Le président de mondial de Dentons, Joe Andrew. Source: LinkedIn
Le président de mondial de Dentons, Joe Andrew. Source: LinkedIn
Dentons US s’est heurté au refus de la Cour suprême de l’Ohio de reconsidérer une décision condamnant le cabinet à verser 32 millions de dollars US de dommages et intérêts pour faute professionnelle, rapporte Reuters.

Un jury avait accordé ce montant à la firme RevoLaze, dont Dentons US avait défendu les intérêts dans une affaire de propriété intellectuelle contre la firme Gap. RevoLaze détient des brevets sur une technologie laser

Or, Dentons Canada avait défendu Gap dans d’autres affaires. Et Gap a obtenu la disqualification de Dentons US pour cette raison. RevoLaze n’a pas obtenu gain de cause dans sa requête en violation de brevets contre Gap. Et RevoLaze a alors poursuivi Dentons US pour faute professionnelle en 2016.

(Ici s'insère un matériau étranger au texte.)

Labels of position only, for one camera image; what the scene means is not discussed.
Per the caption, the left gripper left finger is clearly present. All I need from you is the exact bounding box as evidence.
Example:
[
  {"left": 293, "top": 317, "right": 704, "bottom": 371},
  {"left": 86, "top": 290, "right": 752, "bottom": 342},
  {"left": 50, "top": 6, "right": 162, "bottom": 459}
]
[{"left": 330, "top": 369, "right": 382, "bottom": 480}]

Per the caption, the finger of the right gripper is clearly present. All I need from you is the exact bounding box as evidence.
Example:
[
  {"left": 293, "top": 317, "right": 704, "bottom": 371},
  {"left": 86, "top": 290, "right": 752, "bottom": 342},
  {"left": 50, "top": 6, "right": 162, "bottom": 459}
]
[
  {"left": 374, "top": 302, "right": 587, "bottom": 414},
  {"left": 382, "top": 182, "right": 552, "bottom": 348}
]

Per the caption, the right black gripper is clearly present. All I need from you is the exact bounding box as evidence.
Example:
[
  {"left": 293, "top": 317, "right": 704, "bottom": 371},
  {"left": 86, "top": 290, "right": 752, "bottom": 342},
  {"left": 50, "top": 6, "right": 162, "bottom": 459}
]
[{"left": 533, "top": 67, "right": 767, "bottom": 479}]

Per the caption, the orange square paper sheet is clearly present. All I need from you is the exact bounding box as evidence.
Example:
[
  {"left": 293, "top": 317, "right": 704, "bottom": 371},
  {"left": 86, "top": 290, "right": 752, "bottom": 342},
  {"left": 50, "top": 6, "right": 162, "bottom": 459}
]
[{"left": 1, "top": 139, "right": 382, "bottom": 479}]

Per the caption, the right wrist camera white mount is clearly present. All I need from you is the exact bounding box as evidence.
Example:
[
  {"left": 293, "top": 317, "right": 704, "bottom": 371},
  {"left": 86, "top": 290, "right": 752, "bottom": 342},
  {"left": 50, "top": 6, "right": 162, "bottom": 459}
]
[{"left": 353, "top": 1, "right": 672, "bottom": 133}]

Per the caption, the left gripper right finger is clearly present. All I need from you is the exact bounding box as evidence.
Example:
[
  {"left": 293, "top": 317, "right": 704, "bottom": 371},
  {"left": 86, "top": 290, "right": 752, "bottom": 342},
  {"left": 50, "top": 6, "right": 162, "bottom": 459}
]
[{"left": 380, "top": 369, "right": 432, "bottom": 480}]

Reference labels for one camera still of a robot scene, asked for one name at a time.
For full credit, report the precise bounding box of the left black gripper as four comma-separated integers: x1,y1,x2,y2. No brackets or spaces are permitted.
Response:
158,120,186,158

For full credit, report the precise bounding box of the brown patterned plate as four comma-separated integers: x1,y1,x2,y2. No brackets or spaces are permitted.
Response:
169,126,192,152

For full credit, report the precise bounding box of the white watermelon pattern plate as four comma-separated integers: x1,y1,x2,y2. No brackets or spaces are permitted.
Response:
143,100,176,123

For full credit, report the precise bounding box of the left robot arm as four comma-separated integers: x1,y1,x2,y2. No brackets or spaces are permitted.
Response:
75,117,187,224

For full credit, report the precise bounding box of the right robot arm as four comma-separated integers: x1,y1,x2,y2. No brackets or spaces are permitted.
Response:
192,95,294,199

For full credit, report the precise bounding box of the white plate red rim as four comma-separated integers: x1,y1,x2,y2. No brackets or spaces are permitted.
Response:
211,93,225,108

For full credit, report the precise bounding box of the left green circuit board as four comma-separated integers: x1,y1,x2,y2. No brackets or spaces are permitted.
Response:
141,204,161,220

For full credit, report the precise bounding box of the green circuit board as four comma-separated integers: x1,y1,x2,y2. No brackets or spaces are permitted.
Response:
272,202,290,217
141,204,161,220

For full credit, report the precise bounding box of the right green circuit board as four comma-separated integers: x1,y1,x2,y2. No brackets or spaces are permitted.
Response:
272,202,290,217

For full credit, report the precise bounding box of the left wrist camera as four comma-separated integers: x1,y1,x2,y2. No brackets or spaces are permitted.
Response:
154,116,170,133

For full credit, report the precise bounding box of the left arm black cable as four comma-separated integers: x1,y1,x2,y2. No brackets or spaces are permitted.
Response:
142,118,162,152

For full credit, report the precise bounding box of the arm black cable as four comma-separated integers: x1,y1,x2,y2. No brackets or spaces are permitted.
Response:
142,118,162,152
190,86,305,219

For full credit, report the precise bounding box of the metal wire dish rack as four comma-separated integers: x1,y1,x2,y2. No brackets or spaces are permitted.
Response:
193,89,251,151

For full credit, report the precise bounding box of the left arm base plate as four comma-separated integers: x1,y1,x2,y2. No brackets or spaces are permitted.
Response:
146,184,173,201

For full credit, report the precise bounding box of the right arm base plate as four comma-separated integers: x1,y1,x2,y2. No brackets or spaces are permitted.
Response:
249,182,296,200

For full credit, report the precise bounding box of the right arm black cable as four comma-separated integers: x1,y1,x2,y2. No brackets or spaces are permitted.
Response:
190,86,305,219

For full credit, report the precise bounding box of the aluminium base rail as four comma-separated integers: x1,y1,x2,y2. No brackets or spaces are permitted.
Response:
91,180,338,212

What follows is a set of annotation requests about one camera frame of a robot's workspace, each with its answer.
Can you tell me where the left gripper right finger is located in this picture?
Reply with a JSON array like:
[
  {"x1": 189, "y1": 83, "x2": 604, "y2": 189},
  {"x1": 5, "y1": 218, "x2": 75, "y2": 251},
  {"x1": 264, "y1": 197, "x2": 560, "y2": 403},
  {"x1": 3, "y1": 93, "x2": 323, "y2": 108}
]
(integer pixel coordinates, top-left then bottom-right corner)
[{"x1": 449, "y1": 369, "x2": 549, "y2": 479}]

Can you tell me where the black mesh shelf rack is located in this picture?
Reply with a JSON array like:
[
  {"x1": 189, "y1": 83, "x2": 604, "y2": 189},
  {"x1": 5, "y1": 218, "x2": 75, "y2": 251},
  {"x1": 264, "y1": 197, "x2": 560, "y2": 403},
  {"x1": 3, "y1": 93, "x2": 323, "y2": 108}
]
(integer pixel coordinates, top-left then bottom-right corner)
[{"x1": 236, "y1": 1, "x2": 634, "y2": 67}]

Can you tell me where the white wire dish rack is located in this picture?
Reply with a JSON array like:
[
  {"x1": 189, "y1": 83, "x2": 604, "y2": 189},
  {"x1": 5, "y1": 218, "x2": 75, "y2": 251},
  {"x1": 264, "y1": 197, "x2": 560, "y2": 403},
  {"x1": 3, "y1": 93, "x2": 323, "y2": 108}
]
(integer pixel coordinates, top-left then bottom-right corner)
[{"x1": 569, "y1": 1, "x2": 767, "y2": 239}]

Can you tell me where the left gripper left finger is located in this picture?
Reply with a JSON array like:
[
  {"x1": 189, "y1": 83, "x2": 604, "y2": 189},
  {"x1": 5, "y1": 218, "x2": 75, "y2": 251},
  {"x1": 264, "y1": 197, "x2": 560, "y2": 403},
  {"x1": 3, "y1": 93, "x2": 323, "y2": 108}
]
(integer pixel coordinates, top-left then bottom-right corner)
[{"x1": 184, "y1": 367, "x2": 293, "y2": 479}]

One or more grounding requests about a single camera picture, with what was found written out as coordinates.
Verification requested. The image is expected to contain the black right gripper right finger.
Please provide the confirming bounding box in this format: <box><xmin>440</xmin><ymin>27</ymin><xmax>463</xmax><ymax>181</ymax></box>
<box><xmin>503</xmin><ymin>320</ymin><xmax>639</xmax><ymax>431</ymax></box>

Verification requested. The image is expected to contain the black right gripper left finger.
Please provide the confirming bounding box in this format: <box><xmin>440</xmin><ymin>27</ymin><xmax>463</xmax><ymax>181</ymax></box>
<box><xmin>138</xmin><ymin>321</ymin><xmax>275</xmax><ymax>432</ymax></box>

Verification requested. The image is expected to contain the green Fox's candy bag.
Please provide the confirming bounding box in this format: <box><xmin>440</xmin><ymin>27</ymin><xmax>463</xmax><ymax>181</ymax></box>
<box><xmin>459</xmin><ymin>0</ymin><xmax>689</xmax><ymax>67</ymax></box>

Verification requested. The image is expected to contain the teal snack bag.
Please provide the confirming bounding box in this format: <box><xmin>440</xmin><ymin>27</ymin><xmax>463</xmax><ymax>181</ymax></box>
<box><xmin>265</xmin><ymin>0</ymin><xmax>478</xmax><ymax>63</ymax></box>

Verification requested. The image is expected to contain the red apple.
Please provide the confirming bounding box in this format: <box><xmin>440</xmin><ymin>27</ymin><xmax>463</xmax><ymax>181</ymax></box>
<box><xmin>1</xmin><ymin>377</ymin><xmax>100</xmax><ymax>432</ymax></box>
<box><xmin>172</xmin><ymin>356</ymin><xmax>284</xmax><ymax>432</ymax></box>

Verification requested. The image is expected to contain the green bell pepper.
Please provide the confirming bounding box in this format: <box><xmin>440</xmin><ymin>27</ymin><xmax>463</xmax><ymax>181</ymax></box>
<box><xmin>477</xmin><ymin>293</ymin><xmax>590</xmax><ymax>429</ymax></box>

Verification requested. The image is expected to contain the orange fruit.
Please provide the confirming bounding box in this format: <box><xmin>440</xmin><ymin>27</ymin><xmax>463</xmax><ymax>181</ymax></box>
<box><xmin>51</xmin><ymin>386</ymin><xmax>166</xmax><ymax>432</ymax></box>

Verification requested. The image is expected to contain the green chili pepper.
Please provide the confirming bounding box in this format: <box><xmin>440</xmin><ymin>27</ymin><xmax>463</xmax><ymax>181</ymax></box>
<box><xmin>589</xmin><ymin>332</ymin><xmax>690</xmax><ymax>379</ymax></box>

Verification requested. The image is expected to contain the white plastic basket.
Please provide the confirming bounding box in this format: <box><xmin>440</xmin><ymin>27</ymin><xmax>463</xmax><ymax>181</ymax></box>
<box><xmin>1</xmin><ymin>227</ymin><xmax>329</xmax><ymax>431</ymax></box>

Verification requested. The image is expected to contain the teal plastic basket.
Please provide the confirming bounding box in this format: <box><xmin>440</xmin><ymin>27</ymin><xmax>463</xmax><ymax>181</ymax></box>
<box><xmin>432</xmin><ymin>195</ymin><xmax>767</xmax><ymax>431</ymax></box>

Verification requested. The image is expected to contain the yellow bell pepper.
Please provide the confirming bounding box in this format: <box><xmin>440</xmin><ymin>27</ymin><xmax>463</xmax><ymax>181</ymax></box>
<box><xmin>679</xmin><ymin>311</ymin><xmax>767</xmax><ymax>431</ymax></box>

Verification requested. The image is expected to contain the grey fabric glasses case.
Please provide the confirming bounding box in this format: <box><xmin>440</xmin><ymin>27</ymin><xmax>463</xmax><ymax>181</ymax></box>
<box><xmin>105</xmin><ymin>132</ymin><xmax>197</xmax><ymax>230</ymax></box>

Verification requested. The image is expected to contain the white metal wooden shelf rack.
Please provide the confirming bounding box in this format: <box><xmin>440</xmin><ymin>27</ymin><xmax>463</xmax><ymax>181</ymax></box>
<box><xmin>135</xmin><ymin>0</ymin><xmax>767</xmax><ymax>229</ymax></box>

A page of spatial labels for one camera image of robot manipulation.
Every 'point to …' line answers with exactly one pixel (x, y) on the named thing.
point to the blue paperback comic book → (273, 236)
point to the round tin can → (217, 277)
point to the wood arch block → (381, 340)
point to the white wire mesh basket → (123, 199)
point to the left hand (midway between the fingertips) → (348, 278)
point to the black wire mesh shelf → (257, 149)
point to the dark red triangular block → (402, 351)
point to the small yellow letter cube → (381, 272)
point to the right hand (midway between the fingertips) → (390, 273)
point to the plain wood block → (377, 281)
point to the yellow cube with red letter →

Le cabinet américain a tenté de faire valoir qu’il était distinct de l’entité canadienne. Gap avait même accepté que le cabinet représente RevoLaze. Une clause de renonciation avait été ajoutée à son mandat avec Dentons Canada.

La Cour suprême de l’Ohio a donc rejeté la demande du cabinet, qui avait déjà essuyé une déconvenue devant un tribunal d’appel en avril.

Cela a fait dire au président de mondial de Dentons, Joe Andrew, que cette décision pourrait avoir un impact sur l’ensemble des avocats et des cabinets, car le jugement remet en question la capacité de la profession juridique à s'appuyer sur le consentement du client, selon des propos rapportés par Reuters.